Il presidente della Società Italiana di Chirurgia Massimo Carlini plaude all’annuncio del Ministro Schillaci sull’arresto in flagranza differito ma spiega: «È necessario rimuovere le cause che determinano questa situazione intollerabile a partire dalla carenza di personale» Aggressioni ai sanitari
Dopo i fatti di Foggia, continua in tutta Italia l’ondata di aggressioni nei confronti del personale sanitario. Nuovi, gravi episodi si sono verificati a Pescara, Campobasso e Bolzano dove un medico psichiatra è stato accoltellato da un paziente.
Sul tema, intervengono anche i chirurghi con una nota del Presidente della Società Italiana di Chirurgia, Prof. Massimo Carlini: «Hanno fatto molto discutere, negli ultimi giorni, le gravi e ripetute aggressioni ai danni del personale sanitario del Policlinico di Foggia e dell’ospedale di Vibo Valentia, come pure è accaduto in altre città italiane. Ma ormai da troppi anni, purtroppo, denunciamo pressoché inascoltati una vera e propria escalation di violenze – fisiche e psicologiche – nei confronti di medici e infermieri, che non di rado hanno raggiunto l’apice della brutalità. Bene la proposta del Ministro Schillaci dell’arresto in flagranza di reato per coloro che aggrediscono un professionista sanitario nell’esercizio delle proprie funzioni. La sensazione, però, è che il provvedimento non possa bastare ad arginare il fenomeno; così come non sono sufficienti i presidi fissi delle forze dell’ordine e la presenza dell’Esercito nelle strutture sanitarie. È quantomai necessario rimuovere le cause che determinano questa situazione intollerabile. Innanzitutto, la carenza di personale, che in Italia avrebbe portato a un incremento degli episodi violenti pari al 38% negli ultimi 5 anni.

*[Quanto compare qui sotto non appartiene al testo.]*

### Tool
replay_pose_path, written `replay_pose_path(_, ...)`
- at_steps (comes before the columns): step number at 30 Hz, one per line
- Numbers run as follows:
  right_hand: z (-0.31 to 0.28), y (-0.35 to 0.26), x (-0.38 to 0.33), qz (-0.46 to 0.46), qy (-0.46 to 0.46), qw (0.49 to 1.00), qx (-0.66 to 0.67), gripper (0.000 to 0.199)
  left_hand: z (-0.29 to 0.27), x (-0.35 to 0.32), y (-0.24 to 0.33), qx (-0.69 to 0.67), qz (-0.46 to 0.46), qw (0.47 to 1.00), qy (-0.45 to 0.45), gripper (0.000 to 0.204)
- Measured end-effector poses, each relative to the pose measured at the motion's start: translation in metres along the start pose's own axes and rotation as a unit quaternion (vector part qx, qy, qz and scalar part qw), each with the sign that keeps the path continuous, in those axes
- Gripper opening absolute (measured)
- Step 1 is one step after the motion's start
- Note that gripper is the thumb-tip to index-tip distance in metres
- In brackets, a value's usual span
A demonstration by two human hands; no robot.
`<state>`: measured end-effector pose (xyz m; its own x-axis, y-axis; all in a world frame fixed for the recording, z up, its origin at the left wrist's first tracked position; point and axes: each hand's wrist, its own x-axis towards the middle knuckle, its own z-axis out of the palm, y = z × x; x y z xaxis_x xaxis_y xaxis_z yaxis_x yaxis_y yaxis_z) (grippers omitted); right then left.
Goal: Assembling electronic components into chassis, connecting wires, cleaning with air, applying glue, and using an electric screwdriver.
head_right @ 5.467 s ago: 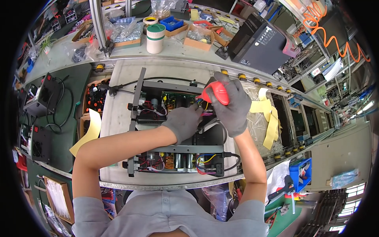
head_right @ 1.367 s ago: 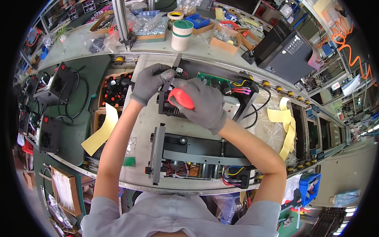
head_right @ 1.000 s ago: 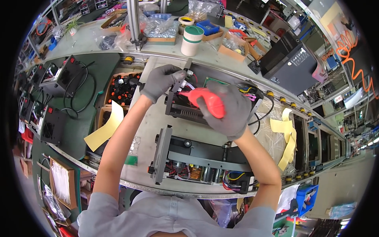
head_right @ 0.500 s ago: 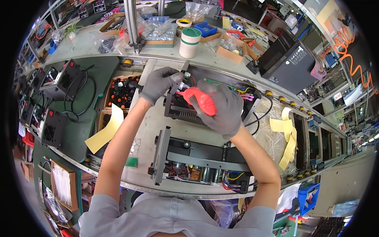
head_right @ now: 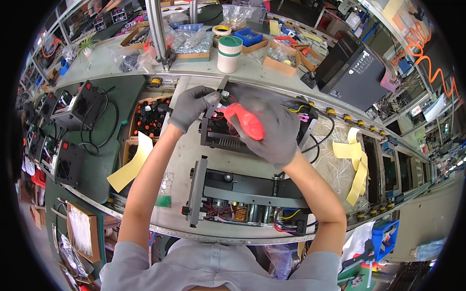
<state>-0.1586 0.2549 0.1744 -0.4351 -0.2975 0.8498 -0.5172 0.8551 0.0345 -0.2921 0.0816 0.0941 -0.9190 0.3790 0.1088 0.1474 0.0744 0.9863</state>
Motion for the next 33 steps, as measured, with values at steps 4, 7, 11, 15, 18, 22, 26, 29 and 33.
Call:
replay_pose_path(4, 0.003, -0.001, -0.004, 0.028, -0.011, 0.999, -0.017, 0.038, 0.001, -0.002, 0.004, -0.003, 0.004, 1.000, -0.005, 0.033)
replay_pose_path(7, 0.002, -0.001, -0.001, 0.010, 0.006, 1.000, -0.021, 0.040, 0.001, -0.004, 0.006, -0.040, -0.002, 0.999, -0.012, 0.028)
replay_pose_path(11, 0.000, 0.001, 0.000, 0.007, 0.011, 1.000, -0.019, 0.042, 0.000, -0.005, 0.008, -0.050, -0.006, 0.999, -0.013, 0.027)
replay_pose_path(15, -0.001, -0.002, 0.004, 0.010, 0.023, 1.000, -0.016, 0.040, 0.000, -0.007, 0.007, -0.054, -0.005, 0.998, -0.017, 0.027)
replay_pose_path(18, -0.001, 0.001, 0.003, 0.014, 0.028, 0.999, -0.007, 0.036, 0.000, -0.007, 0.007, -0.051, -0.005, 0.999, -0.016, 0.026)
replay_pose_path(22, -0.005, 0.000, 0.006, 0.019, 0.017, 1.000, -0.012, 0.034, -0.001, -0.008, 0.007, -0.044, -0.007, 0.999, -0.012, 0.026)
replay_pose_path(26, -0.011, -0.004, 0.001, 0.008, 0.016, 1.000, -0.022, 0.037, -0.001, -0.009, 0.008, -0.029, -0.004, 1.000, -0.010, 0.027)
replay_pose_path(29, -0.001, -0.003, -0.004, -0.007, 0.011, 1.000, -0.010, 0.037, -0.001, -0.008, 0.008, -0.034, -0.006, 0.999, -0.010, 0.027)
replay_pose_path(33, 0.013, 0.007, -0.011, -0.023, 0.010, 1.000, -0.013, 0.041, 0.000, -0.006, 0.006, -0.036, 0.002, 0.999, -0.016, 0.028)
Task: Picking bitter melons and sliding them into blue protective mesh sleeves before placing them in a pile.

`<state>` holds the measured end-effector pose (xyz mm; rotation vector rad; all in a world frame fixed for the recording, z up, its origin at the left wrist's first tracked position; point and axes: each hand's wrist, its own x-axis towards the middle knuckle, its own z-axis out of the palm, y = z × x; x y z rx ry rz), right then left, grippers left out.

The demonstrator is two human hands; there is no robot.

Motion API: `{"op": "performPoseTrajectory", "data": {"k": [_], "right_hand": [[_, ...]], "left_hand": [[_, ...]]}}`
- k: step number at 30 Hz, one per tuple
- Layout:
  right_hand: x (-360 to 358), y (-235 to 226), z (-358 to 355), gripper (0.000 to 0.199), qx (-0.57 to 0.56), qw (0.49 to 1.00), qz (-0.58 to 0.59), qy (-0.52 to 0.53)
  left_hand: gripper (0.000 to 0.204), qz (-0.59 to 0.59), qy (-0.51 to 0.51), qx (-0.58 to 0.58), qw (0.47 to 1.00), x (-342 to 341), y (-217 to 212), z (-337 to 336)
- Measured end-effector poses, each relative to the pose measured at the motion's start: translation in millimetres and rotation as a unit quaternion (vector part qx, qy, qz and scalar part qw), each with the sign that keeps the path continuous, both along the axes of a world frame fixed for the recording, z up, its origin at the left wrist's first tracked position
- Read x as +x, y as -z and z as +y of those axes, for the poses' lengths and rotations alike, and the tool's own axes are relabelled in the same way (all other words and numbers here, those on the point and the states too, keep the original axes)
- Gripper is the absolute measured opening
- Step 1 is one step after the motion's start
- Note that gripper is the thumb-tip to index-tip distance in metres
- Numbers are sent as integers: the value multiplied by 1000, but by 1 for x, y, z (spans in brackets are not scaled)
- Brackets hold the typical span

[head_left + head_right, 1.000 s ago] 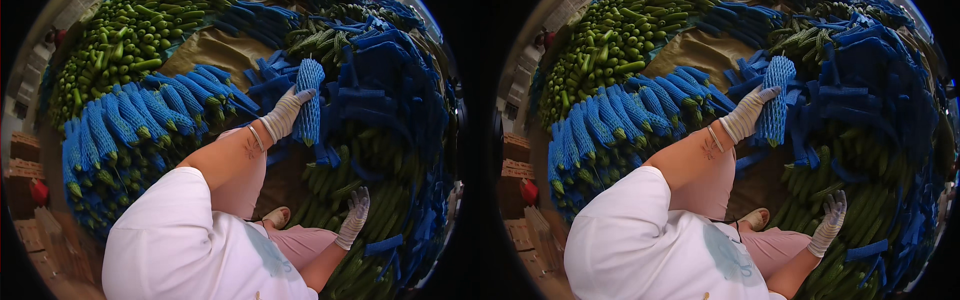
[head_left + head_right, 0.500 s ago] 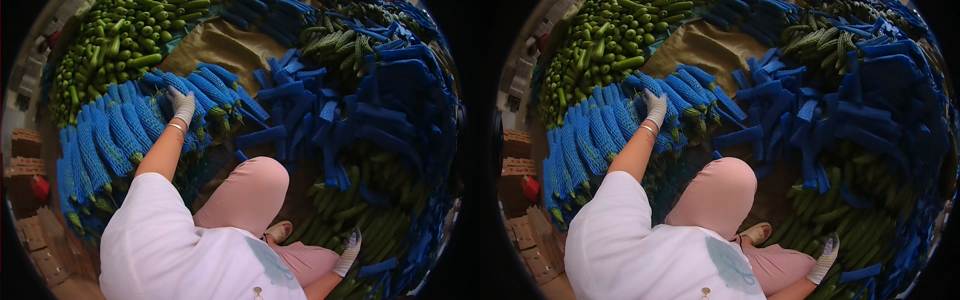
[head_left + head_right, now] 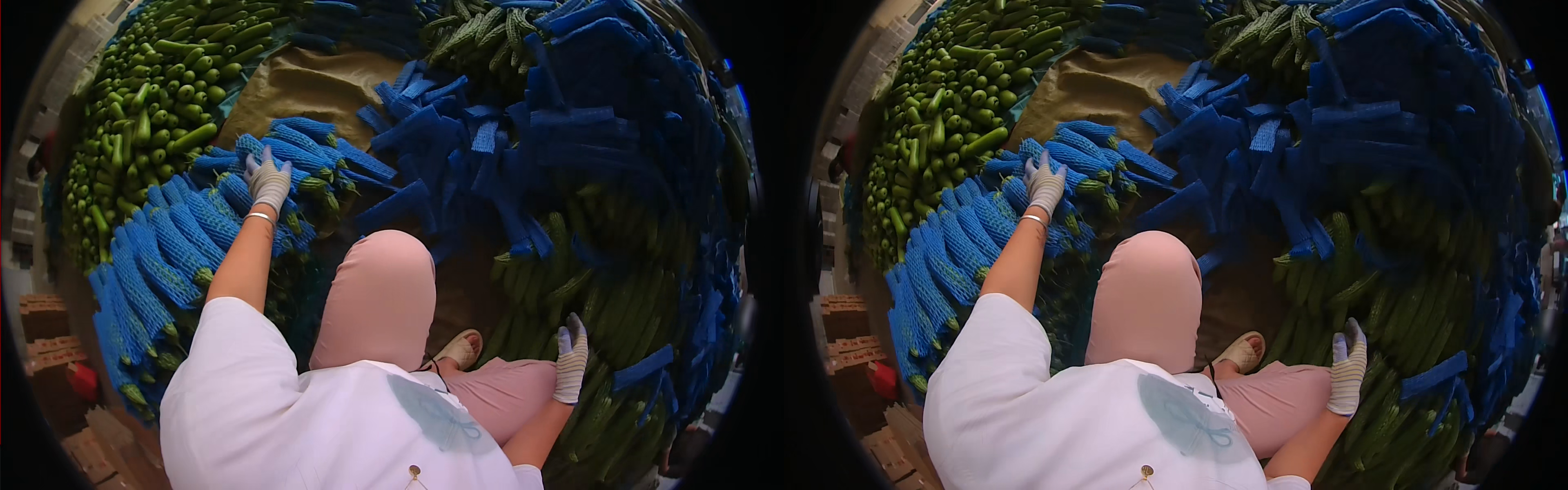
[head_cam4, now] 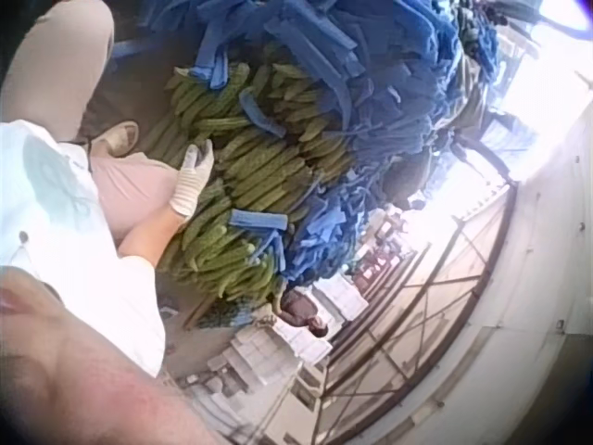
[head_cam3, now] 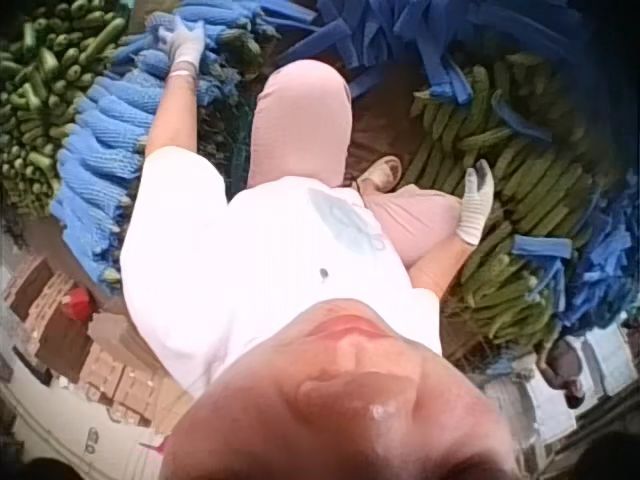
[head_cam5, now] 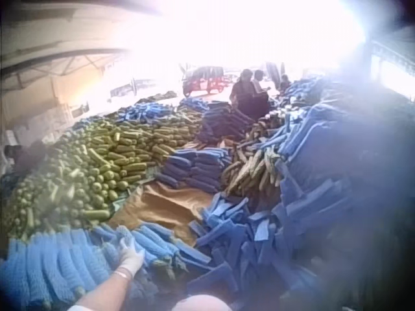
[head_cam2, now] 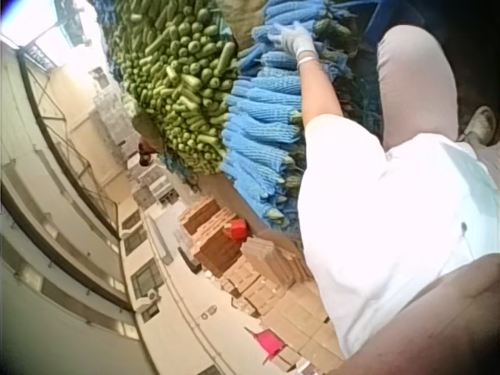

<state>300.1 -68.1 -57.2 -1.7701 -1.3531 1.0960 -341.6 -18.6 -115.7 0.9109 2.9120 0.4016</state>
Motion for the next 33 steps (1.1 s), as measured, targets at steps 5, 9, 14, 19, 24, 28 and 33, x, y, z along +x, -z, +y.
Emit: {"op": "performPoseTrajectory", "data": {"k": [5, 9, 14, 19, 24, 28, 33], "right_hand": [[-43, -18, 27, 44, -27, 990, -67, -118], [-60, -10, 83, 51, 16, 939, -220, -264], [-86, 46, 154, 70, -30, 903, -424, -58], [-74, 104, 170, 46, -113, 958, -262, -4], [-116, 45, 137, 24, 0, 984, 171, -57], [-124, -11, 100, 30, 24, 956, 271, -110], [-112, -17, 85, 43, 45, 945, 322, -40]], "left_hand": [[56, -34, 297, 270, 915, 67, -60, 53], [53, -102, 471, 433, 762, 245, -131, 81], [54, -214, 517, 349, 751, 338, -87, 88], [51, -310, 559, 150, 755, 341, -32, 100], [48, -303, 554, 120, 766, 345, -38, 91], [23, -525, 513, 109, 670, 357, -53, 91], [16, -605, 518, 108, 595, 368, -65, 78]]}}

E poi i tempi di attesa nei pronto soccorso e nell’erogazione delle prestazioni specialistiche, che hanno alimentato i pregiudizi nei confronti dei professionisti della sanità, esasperando il rapporto con i pazienti».
«Oltre a tutelare l’incolumità degli operatori sanitari – in particolare delle donne, che sono le principali vittime di una violenza cieca e immotivata – va cambiata la cultura di fondo: una crisi di valori ha determinato la rottura del ‘patto’ tra i pazienti e i medici, sui quali ricadono le responsabilità di tutti problemi che attanagliano il Sistema Sanitario Nazionale. Lo stesso si può dire degli infermieri, con il SSN che ha perso oltre 15mila unità sono nel biennio 2021/2022, innescando una crisi senza precedenti», aggiunge Carlini.
«Aggredire chi tenta di salvare vite umane è un atto assurdo e immorale: per questo va punito penalmente e con severità. Ma contestualmente bisogna intervenire sulle cause: quindi sanare la grave carenza di personale, arginare le ‘fughe’ all’estero, combattere le querele temerarie per presunta colpa medica, valorizzare i professionisti economicamente e contrattualmente. Solo così si rende un vero servizio alla comunità nel suo complesso», conclude.